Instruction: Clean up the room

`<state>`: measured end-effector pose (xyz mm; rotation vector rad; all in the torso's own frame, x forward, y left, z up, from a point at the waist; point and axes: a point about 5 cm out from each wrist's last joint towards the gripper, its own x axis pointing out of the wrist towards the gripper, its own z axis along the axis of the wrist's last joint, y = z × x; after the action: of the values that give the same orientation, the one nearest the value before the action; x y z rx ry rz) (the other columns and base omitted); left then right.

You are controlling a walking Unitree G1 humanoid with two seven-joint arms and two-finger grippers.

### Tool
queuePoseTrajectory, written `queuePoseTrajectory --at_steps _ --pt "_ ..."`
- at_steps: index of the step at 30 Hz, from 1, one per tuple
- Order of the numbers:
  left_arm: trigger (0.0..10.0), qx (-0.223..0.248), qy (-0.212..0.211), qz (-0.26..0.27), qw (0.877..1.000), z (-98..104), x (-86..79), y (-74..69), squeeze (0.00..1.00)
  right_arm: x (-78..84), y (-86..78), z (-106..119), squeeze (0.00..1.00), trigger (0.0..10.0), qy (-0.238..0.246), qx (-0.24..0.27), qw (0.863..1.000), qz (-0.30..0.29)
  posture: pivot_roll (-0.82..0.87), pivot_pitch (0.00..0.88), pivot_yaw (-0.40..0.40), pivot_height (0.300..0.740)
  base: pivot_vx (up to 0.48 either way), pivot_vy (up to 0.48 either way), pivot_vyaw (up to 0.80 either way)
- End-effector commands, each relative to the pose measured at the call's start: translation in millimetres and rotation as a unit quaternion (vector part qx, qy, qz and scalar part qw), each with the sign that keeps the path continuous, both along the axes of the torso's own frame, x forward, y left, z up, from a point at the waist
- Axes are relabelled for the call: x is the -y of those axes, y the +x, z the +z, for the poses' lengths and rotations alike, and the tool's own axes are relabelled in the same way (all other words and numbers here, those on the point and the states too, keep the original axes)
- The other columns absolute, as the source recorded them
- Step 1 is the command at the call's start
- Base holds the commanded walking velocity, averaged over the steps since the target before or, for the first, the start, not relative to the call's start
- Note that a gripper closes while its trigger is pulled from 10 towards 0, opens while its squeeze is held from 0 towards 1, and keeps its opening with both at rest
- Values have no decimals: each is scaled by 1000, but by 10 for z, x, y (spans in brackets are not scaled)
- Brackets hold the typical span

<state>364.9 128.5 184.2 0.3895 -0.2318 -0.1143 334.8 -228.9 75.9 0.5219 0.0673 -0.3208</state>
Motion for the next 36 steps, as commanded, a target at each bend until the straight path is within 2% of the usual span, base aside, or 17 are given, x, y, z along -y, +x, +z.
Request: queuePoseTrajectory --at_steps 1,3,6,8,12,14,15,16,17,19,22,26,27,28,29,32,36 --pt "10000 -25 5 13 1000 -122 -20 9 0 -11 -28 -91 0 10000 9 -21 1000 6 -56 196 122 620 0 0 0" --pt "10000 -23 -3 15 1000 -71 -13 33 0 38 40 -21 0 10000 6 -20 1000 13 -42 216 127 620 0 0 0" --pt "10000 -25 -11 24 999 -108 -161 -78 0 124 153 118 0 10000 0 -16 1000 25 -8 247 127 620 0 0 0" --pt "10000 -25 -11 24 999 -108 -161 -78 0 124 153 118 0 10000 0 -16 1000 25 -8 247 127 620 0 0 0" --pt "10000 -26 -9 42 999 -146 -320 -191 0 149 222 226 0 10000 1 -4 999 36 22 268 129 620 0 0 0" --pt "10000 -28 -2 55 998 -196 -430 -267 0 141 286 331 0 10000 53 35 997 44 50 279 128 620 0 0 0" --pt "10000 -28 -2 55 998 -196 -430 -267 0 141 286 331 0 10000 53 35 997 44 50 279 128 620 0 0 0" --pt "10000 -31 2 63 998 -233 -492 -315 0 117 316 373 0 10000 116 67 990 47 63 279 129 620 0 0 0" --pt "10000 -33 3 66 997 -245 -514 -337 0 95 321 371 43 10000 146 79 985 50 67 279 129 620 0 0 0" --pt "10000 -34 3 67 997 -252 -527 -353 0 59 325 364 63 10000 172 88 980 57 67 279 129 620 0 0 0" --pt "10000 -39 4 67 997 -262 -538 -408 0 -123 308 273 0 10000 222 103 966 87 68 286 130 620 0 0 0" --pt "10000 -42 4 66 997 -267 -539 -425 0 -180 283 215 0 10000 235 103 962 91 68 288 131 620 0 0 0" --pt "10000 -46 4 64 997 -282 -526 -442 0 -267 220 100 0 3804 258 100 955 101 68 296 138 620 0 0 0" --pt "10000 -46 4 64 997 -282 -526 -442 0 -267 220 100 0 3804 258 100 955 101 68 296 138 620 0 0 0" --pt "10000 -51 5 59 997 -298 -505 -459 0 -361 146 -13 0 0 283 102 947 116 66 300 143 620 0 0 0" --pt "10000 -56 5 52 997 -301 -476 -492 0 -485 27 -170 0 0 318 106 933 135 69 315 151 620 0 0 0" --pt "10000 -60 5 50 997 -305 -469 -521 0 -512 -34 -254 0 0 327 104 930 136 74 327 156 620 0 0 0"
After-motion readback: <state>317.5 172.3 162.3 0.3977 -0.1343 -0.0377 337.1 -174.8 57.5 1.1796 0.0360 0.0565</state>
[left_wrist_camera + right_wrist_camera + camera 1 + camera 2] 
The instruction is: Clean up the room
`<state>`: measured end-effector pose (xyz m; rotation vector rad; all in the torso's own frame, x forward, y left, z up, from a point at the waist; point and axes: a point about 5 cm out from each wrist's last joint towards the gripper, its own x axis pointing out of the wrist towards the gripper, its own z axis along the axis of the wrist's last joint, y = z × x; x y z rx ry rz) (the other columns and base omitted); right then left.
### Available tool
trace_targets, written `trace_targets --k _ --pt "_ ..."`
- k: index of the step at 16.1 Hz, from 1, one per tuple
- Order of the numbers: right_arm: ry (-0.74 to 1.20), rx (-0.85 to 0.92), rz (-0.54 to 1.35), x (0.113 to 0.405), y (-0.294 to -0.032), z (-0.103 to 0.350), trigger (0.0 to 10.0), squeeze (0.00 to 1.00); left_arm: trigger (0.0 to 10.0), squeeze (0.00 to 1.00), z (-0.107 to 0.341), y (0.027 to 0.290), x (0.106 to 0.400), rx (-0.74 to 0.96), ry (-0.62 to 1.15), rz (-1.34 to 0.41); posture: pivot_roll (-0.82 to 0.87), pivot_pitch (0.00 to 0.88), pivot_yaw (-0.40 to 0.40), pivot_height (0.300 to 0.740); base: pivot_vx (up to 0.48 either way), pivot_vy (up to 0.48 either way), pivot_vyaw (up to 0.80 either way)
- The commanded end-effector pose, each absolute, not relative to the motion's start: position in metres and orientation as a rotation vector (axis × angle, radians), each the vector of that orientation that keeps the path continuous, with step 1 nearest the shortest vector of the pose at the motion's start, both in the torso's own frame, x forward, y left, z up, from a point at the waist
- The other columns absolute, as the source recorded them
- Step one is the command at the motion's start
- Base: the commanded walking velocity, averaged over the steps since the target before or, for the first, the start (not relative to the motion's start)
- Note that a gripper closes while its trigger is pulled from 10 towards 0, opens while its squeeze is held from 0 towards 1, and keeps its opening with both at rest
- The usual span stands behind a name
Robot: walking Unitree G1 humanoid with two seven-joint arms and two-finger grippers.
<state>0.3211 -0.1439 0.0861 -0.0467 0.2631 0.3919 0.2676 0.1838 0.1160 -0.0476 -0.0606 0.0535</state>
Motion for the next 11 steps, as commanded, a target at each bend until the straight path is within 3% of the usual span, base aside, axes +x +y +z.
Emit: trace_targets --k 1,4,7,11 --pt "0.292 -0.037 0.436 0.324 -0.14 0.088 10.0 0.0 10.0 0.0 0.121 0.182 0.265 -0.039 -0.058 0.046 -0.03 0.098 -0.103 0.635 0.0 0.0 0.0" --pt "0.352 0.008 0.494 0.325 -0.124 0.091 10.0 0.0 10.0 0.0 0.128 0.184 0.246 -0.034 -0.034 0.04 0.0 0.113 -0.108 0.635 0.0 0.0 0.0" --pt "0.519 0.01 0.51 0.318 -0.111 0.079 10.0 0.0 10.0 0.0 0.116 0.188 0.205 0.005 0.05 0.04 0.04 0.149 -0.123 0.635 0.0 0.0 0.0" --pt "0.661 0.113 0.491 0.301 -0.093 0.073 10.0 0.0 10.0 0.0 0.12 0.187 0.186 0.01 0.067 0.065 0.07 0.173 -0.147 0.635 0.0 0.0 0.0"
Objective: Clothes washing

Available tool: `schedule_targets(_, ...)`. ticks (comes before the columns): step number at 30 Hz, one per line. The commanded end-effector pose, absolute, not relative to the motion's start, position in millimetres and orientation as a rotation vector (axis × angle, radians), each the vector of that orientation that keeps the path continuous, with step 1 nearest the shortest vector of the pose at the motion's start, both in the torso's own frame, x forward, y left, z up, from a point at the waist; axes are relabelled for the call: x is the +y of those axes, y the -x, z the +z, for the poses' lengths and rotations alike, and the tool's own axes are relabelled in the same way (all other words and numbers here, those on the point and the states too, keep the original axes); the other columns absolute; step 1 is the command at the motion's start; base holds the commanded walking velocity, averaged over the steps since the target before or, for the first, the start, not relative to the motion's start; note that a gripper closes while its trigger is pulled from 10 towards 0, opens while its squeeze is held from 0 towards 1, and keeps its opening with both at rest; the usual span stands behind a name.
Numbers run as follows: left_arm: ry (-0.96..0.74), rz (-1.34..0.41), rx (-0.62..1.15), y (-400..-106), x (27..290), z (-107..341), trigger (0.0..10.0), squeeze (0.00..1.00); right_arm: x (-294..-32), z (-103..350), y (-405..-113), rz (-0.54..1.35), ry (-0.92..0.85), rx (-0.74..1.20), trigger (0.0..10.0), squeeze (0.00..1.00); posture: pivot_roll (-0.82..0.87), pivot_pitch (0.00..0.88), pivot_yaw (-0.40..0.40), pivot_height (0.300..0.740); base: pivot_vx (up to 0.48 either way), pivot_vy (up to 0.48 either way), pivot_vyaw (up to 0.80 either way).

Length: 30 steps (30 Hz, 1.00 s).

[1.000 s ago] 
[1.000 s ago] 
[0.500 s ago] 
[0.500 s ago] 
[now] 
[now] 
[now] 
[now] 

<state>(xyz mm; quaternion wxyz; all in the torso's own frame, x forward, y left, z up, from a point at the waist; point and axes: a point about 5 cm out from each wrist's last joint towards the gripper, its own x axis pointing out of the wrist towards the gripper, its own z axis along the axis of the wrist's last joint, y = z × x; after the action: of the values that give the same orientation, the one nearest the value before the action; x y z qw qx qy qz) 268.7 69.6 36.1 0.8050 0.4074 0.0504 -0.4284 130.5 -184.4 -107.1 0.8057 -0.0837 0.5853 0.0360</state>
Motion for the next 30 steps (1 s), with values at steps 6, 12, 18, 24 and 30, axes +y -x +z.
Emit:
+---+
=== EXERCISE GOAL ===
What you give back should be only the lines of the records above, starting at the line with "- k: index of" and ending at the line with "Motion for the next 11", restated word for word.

=== EXERCISE OUTPUT ===
- k: index of the step at 16.1 Hz, from 1, one per tuple
- Order of the numbers: right_arm: ry (-0.74 to 1.20), rx (-0.85 to 0.92), rz (-0.54 to 1.35), x (0.113 to 0.405), y (-0.294 to -0.032), z (-0.103 to 0.350), trigger (0.0 to 10.0), squeeze (0.00 to 1.00); left_arm: trigger (0.0 to 10.0), squeeze (0.00 to 1.00), z (-0.107 to 0.341), y (0.027 to 0.290), x (0.106 to 0.400), rx (-0.74 to 0.96), ry (-0.62 to 1.15), rz (-1.34 to 0.41); posture: pivot_roll (-0.82 to 0.87), pivot_pitch (0.00 to 0.88), pivot_yaw (-0.40 to 0.40), pivot_height (0.300 to 0.740); base: pivot_vx (up to 0.48 either way), pivot_vy (up to 0.48 either way), pivot_vyaw (up to 0.80 either way)
- The commanded end-effector pose, each absolute, not relative to the motion's start: position in metres and orientation as a rotation vector (axis × angle, radians), each the vector of that orientation that keeps the path continuous, with step 1 nearest the shortest vector of the pose at the motion's start, both in the torso's own frame, x forward, y left, z up, from a point at the waist
- The other columns absolute, as the source recorded them
- Step one is the command at the motion's start
- Base: the commanded walking velocity, averaged over the steps since the target before or, for the first, the start (not relative to the motion's start)
- Note that a gripper closes while its trigger is pulled from 10 towards 0, opens while its squeeze is held from 0 towards 1, and keeps its opening with both at rest
- The usual span stands behind a name
Robot: walking Unitree G1 humanoid with two seven-joint arms and two-finger grippers.
<state>0.3211 -0.1439 0.0861 -0.0467 0.2631 0.3919 0.2676 0.1838 0.1160 -0.0476 -0.0606 0.0535</state>
Motion for the next 11 steps, as commanded, a target at each bend until the straight path is within 3% of the usual span, base aside, axes +x +y +z.

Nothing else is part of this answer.